_Instructions to follow_
Lines holding the string "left" are the ones to copy from this listing.

_Provided material_
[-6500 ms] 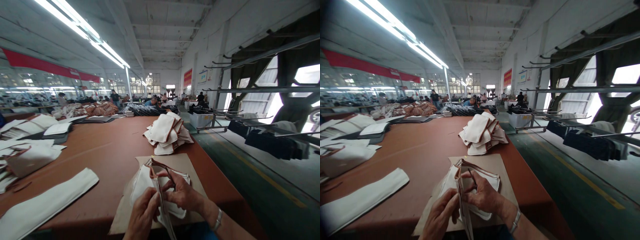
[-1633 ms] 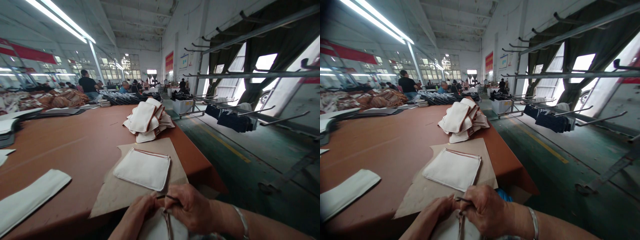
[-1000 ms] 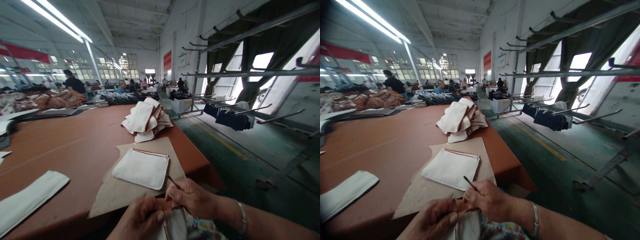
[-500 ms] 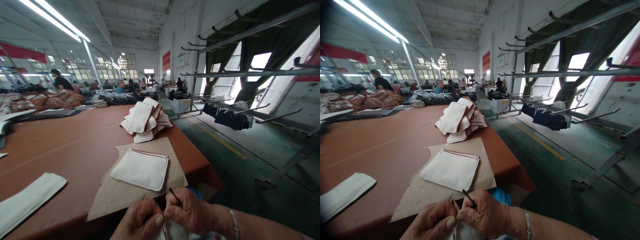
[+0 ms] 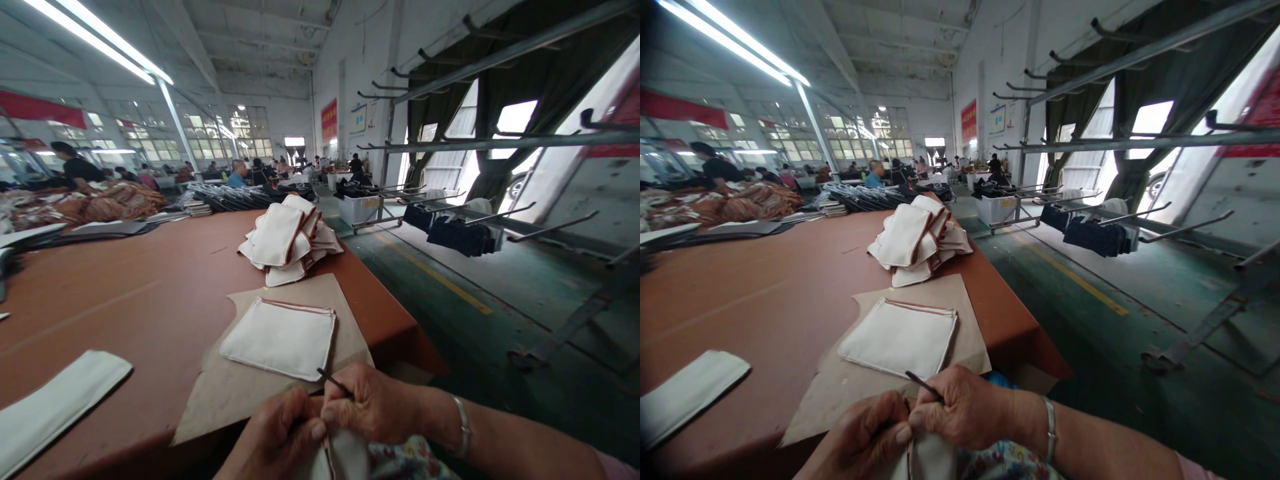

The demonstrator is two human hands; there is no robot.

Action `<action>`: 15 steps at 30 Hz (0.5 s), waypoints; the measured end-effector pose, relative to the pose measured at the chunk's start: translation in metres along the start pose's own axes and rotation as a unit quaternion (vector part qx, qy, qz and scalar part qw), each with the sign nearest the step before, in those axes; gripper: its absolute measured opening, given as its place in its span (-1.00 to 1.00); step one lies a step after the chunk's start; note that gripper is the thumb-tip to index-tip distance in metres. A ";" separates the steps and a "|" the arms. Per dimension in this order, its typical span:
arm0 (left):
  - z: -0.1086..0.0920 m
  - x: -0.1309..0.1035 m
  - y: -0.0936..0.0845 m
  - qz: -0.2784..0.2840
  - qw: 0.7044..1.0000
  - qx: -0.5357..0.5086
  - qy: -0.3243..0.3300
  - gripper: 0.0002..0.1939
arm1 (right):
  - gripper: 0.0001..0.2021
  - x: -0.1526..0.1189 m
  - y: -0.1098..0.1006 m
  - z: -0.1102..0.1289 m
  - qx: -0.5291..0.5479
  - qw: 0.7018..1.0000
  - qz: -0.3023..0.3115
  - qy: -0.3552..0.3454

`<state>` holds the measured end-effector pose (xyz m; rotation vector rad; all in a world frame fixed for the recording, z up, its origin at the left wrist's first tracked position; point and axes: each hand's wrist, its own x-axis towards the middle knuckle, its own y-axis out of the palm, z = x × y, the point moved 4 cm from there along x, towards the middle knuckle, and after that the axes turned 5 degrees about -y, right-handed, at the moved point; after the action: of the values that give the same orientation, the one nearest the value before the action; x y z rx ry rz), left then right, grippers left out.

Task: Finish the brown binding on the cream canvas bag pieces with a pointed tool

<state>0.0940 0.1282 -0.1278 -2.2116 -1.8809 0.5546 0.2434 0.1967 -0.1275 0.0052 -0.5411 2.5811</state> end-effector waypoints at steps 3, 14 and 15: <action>0.008 0.002 -0.001 0.055 0.993 -0.091 -0.048 -0.48 | -0.62 -0.001 0.001 -0.004 0.022 1.000 -0.004 -0.009; -0.010 0.001 -0.016 0.129 0.985 -0.106 -0.045 -0.44 | -0.56 0.007 -0.019 -0.012 -0.119 0.992 -0.025 -0.037; -0.009 0.005 -0.014 0.111 0.989 -0.090 -0.032 -0.40 | -0.58 0.011 -0.019 -0.007 -0.158 0.985 -0.039 -0.062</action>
<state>0.0851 0.1362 -0.1150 -2.5696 -1.7891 0.5140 0.2432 0.2194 -0.1256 0.0773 -0.9705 2.4037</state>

_Task answer_
arm0 (left):
`<state>` holds the measured end-effector pose (xyz m; rotation vector rad; all in a world frame fixed for the recording, z up, its origin at the left wrist's first tracked position; point and axes: each hand's wrist, its own x-axis towards the middle knuckle, its own y-axis out of the palm, z = x × y, the point moved 4 cm from there along x, towards the middle knuckle, and after that the axes turned 5 degrees about -y, right-handed, at the moved point; after the action: of the values that give the same orientation, the one nearest the value before the action; x y z rx ry rz), left then right, grippers left out.

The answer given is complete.